• **EXTRACTED DATA**

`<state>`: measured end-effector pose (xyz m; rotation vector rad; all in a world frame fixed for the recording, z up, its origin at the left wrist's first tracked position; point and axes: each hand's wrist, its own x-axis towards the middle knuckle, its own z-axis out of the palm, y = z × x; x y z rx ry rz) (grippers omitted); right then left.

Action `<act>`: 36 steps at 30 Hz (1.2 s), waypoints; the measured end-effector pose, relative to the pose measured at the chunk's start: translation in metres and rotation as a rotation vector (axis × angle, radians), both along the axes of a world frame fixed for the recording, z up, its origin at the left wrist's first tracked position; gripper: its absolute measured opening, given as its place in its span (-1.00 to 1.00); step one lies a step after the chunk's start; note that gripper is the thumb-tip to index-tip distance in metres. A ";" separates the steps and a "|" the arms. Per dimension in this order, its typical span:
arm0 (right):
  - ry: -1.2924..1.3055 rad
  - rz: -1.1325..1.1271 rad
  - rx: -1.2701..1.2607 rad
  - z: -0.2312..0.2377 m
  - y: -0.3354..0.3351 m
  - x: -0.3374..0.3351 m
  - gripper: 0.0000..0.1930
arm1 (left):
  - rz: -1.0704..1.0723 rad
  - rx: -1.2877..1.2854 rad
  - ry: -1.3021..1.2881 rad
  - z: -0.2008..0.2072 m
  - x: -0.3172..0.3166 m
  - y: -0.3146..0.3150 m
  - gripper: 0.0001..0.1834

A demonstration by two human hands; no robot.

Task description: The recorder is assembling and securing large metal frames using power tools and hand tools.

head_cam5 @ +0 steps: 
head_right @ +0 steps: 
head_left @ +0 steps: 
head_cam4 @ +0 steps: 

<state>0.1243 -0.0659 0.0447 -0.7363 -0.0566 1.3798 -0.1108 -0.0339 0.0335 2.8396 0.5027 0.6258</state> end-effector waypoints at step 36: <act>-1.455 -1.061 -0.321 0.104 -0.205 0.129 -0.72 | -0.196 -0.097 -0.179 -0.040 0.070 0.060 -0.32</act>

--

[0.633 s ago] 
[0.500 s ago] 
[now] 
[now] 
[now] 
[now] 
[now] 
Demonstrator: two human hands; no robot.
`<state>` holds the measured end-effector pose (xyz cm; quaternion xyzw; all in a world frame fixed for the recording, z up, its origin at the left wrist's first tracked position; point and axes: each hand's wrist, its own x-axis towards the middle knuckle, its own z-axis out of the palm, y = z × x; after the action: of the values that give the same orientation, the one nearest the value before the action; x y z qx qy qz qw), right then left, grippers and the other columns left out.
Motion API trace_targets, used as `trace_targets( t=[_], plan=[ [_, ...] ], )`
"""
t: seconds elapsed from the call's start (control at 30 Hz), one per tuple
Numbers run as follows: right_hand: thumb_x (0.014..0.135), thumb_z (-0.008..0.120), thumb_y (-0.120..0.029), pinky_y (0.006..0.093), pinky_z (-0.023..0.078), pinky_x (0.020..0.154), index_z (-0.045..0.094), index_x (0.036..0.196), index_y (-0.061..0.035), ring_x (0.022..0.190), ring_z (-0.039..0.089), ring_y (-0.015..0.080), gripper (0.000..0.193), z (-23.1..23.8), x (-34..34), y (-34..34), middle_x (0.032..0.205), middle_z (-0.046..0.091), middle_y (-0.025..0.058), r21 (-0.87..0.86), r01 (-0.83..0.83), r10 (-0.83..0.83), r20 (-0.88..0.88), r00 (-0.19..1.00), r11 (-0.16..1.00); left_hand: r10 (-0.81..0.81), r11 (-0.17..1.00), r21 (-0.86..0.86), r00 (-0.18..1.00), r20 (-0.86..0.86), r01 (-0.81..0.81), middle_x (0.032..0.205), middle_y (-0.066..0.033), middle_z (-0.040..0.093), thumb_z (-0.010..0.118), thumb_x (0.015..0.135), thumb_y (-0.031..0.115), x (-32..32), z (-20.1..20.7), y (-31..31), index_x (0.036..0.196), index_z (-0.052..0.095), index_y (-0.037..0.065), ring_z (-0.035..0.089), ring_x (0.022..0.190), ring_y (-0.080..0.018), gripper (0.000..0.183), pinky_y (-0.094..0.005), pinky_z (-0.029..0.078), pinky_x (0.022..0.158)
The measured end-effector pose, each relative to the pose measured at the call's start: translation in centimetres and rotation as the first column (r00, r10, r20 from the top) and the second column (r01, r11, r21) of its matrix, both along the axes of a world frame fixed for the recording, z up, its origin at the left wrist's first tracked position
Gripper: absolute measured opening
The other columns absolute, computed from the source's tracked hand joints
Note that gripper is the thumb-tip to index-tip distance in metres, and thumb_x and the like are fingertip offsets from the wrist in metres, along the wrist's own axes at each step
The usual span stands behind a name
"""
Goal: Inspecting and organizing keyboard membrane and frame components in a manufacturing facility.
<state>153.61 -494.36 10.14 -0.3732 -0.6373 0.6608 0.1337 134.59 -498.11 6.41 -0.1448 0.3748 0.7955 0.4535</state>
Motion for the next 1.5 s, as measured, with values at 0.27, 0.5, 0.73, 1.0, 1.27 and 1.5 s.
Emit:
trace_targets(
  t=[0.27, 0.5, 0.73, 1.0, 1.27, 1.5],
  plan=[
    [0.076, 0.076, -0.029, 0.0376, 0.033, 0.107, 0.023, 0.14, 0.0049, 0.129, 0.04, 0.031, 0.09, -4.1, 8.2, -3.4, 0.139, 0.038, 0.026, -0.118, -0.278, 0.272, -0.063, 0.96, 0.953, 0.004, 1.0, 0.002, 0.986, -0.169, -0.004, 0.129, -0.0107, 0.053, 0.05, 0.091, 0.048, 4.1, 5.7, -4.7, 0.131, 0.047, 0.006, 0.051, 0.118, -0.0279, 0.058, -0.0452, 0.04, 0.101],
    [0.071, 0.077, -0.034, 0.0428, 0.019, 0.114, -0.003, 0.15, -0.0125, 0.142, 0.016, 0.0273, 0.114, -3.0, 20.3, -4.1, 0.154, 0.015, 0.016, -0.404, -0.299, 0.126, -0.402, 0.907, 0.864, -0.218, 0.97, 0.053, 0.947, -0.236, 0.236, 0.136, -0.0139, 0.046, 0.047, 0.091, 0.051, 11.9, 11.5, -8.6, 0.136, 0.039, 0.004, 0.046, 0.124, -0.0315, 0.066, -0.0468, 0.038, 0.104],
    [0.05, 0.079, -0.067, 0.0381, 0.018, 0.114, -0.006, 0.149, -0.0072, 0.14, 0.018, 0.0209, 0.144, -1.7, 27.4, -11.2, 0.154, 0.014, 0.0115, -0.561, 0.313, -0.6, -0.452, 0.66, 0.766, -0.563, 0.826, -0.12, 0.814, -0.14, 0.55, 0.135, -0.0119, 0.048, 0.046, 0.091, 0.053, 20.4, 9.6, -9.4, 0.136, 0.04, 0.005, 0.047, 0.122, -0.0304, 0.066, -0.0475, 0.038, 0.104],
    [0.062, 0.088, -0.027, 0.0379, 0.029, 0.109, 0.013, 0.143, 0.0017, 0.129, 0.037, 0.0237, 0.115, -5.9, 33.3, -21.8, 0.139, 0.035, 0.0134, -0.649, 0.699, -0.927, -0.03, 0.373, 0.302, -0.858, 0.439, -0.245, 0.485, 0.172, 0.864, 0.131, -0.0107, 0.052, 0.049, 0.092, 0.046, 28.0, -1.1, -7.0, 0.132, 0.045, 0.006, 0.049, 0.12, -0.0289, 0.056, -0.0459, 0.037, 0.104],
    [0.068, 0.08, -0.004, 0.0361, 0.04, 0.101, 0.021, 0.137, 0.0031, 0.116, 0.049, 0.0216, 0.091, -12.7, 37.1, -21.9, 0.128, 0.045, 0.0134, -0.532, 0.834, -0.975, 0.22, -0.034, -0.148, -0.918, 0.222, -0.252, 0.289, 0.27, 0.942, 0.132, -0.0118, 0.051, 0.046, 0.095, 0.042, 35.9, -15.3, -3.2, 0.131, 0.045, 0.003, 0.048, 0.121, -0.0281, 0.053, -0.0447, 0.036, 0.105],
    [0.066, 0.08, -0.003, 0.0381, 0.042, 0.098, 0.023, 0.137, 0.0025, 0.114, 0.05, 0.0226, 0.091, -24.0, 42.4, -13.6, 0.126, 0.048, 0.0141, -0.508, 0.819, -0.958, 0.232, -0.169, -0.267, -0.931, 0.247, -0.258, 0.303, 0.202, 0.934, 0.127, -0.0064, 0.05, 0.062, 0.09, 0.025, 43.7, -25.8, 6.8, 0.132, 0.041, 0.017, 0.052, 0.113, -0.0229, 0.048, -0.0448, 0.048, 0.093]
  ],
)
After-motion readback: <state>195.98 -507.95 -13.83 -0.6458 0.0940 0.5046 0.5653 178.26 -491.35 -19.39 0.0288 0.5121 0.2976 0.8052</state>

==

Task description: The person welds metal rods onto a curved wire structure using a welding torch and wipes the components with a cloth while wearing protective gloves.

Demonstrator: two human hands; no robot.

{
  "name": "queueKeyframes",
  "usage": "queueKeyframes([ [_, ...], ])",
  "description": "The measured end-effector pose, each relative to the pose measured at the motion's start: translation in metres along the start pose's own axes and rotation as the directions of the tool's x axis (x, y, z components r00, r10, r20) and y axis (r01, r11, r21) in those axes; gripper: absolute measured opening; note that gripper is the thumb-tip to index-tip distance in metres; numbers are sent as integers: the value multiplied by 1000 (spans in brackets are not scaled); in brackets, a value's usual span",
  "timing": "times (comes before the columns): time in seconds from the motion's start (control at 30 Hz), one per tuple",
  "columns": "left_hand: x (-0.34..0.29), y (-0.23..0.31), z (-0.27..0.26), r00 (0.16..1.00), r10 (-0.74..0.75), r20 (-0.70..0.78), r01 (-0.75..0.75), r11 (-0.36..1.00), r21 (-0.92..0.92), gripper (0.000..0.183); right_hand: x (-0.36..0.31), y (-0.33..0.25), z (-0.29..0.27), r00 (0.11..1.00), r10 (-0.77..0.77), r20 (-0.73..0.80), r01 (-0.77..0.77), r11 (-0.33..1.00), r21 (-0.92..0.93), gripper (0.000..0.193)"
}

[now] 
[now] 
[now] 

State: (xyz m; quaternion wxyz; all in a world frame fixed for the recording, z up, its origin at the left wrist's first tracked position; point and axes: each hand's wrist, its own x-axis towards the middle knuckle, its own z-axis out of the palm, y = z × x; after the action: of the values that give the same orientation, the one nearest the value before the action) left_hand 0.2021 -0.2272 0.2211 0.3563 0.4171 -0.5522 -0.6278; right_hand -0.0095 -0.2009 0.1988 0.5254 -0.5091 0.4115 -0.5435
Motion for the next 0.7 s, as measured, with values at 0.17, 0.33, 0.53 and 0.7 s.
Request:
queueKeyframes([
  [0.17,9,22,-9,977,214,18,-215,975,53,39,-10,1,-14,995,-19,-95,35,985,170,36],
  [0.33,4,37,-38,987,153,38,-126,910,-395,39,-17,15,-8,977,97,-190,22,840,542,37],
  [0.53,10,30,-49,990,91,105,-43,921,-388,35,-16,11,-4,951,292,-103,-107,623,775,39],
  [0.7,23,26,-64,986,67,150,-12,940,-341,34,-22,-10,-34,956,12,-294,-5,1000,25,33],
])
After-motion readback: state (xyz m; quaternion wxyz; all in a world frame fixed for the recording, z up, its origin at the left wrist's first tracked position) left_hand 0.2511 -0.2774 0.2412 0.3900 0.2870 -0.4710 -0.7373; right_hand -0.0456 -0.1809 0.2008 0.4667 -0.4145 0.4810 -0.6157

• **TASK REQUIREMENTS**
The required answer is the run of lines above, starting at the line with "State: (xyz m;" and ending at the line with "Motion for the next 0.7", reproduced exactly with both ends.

• **OUTPUT BELOW**
State: (xyz m; quaternion wxyz; all in a world frame fixed for the recording, z up, its origin at the left wrist's first tracked position; point and axes: each hand's wrist, its own x-axis towards the middle knuckle, its own z-axis out of the palm, y = z × x; after the action: of the values that give the same orientation, the one nearest the value before the action) left_hand 0.2021 -0.2272 0.2211 0.3563 0.4171 -0.5522 -0.6278; right_hand -0.0095 -0.2009 0.1988 0.5254 -0.5091 0.4115 -0.5435
Motion for the next 0.7 s, as measured, with values at 0.17, 0.33, 0.53 and 0.7 s.

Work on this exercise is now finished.